Ce baiser n’est pas chaste : il est passionné, il est enflammé, il me consume corps et âme. Derrière mes yeux fermés, un feu d’artifice s’est allumé. Dans mon corps, un brasier brûle. J’enroule mes bras autour de son cou et ose glisser ma langue dans sa bouche. D’abord surpris, il se laisse faire et nos langues se mettent à danser un tango endiablé. Il me soulève pour que je sois à la même hauteur que lui lorsque nos lèvres se séparent. Je pose mon front contre le sien et nous ne disons rien, le temps que les battements de nos coeurs se calment.

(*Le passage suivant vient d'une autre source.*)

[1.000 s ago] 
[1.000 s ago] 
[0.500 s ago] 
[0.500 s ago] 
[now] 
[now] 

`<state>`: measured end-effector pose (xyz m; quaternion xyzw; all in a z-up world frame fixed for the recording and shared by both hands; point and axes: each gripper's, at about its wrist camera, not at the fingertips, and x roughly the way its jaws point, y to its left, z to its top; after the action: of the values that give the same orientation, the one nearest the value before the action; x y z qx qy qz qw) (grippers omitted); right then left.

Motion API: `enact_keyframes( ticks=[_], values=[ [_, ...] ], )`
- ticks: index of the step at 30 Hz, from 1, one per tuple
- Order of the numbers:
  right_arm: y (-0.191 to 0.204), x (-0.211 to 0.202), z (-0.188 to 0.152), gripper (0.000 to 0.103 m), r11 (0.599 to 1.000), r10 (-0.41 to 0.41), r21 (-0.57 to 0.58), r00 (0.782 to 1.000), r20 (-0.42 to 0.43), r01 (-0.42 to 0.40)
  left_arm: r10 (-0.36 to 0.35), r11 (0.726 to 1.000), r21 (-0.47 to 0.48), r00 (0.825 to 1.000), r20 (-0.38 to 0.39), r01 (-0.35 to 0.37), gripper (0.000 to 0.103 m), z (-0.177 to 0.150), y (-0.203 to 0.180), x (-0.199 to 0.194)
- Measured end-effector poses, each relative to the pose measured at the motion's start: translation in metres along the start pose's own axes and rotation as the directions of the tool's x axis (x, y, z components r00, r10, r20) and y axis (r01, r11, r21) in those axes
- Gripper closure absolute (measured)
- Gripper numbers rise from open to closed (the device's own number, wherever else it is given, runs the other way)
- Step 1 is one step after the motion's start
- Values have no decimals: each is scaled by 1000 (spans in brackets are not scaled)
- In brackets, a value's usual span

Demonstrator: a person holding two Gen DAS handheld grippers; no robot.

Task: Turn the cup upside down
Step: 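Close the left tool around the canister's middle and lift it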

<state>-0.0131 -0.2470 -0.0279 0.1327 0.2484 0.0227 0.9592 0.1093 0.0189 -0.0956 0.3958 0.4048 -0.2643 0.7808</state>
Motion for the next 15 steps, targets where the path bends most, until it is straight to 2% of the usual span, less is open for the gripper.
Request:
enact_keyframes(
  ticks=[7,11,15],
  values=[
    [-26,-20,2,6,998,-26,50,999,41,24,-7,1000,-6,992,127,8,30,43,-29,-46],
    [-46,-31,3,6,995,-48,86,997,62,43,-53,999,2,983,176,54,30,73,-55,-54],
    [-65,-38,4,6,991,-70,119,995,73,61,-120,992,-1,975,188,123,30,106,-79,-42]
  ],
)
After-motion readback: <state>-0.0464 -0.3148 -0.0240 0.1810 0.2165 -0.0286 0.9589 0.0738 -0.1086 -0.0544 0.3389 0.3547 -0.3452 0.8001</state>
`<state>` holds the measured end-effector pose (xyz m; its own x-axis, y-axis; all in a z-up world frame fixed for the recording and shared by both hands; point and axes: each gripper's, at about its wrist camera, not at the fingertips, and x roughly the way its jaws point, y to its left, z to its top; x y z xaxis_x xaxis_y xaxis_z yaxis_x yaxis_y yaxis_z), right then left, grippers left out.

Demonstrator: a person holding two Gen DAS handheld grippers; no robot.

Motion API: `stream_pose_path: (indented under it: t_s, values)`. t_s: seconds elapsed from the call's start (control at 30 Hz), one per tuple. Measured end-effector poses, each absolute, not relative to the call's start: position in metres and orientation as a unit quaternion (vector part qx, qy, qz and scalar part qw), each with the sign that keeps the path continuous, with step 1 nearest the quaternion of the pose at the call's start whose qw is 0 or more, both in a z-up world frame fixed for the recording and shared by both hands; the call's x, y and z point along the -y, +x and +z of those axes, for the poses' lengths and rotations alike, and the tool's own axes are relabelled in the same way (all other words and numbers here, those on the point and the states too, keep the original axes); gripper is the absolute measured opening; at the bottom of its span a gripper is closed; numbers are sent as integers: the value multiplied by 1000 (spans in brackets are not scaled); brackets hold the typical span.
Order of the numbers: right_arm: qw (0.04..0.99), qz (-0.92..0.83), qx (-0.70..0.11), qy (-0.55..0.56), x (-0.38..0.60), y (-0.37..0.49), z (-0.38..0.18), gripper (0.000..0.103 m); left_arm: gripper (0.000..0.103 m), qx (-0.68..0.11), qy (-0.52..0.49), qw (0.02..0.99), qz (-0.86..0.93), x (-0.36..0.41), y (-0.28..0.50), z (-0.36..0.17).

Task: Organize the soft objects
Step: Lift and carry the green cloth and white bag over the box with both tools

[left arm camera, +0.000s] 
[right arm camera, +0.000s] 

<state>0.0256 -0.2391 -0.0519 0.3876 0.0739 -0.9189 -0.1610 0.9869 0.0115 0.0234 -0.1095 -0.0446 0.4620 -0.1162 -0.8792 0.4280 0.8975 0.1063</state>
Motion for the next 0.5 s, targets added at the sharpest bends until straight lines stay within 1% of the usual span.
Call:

- Je… mais qu’est-ce que tu m’as fait ? C’est totalement improbable mais je suis attiré par toi comme une comète par le feu… Ces yeux qui m’hypnotisent... Je me sens tellement bien lorsque tu es près de moi… Alyana… Mon Alyana…

- Evaïs… Evaïs… Je…

- Mon Prince !

Un homme vêtu de pied en cap de noir, une énorme épée attachée à sa ceinture, déboule durant ce magnifique moment. Evaïs me dépose délicatement au sol et me place derrière lui, son corps faisant barrage entre le nouveau venu et moi. Ce dernier me regarde d’un air désapprobateur avant de mettre un genou à terre face à Evaïs.

- Il se passe des choses terribles ! Nous faisons face à une situation qui requiert toute, je dis bien toute votre attention.

Mon cœur rate un battement. Le regard de ce Titan me trouble plus qu’il ne le devrait : il agit comme si je représentais une gêne, un obstacle. J’ai dû blémir car Evaïs me prend la main et me lance un regard rassurant. Il congédie son sergent et lui dit qu’il arrive bientôt. Nos mains entrelacées, nous nous dirigeons vers le campement. Arrivé près de la tente rouge et blanche, Evaïs s’excuse auprès de moi : il doit rejoindre ses généraux pour s’enquérir de la situation. Il se penche et dépose un délicat baiser sur mes lèvres. Je lui souris et entre dans la tente.